Dans ces circonstances, le juge n’a pas fait preuve de partialité en signalant qu’il y avait lieu d’envisager une réforme législative.
Deuxième question : la méthode de répartition
[22] J’ai examiné avec soin les motifs du juge, la décision Sutcliffe, la convention collective des pilotes d’Air Canada et la preuve présentée au nom de l’appelant dans la présente affaire. À ce propos, le juge a conclu qu’il convenait de privilégier la méthode de répartition retenue par la décision Sutcliffe, qui repose sur la méthode de rémunération figurant dans la convention collective, plutôt qu’une méthode fondée sur le temps de déplacement total lié aux affectations de vol. Je ne vois aucune erreur de droit ni de fait dans le raisonnement suivi par le juge pour tirer cette conclusion.
[23] Les stipulations de la convention collective des pilotes d’Air Canada ont été examinées en détail par le juge Woods dans l’affaire Sutcliffe, et il n’est pas nécessaire de refaire ici cet examen.
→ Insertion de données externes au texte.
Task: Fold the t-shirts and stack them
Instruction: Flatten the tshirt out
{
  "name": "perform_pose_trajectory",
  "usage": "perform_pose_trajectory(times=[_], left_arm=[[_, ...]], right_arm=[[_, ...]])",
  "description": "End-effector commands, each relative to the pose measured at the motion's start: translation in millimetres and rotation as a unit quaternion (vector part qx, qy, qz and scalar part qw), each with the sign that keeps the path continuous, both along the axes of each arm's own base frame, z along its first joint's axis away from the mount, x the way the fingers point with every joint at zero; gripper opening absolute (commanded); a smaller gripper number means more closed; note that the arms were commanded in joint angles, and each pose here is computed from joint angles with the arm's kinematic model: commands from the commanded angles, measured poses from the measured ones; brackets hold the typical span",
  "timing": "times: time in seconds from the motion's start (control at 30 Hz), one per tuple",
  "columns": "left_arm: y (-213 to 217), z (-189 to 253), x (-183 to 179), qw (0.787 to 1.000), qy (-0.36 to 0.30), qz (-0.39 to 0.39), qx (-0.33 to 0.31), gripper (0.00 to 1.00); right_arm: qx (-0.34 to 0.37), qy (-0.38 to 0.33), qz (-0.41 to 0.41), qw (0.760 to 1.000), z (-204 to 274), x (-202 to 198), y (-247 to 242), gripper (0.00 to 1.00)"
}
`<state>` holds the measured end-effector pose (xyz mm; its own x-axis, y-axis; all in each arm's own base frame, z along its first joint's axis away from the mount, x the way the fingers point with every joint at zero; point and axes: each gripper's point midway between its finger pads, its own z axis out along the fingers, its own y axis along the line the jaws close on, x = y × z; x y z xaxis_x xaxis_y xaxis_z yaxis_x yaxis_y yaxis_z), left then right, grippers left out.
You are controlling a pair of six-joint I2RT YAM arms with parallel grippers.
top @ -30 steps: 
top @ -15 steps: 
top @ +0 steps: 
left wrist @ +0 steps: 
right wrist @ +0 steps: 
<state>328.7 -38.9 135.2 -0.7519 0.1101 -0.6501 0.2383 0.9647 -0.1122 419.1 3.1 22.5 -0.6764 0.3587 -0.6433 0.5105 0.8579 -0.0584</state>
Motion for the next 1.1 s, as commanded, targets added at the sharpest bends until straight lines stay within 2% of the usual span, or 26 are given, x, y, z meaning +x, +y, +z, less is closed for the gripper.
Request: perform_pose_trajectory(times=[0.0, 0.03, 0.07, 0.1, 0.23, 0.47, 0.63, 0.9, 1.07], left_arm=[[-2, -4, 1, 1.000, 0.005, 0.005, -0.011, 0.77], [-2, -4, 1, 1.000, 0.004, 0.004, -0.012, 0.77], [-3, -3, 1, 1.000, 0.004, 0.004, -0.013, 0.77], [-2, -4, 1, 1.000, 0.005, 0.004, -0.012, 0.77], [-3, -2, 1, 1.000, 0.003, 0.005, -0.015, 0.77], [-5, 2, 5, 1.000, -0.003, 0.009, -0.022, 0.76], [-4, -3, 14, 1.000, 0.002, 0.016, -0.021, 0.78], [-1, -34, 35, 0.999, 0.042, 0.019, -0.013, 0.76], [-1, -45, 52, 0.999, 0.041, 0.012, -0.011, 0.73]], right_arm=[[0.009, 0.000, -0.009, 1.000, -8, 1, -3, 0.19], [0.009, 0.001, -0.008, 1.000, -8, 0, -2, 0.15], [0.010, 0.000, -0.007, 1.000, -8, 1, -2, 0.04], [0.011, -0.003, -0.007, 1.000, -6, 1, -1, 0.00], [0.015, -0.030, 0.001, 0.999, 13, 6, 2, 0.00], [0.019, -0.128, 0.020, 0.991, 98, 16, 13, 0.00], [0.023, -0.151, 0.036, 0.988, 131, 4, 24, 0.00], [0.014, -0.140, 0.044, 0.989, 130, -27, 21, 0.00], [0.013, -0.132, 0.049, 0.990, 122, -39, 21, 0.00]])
Qu’il suffise de signaler que le taux horaire de base, le taux horaire, le taux par mille, le taux au poids total en charge, le taux des activités outre‑mer, etc., sont tous payés en fonction du temps de vol du pilote. De plus, plusieurs autres éléments de la rémunération des pilotes, y compris le traitement reçu pour les tâches au sol, sont basés en grande partie sur le temps de vol.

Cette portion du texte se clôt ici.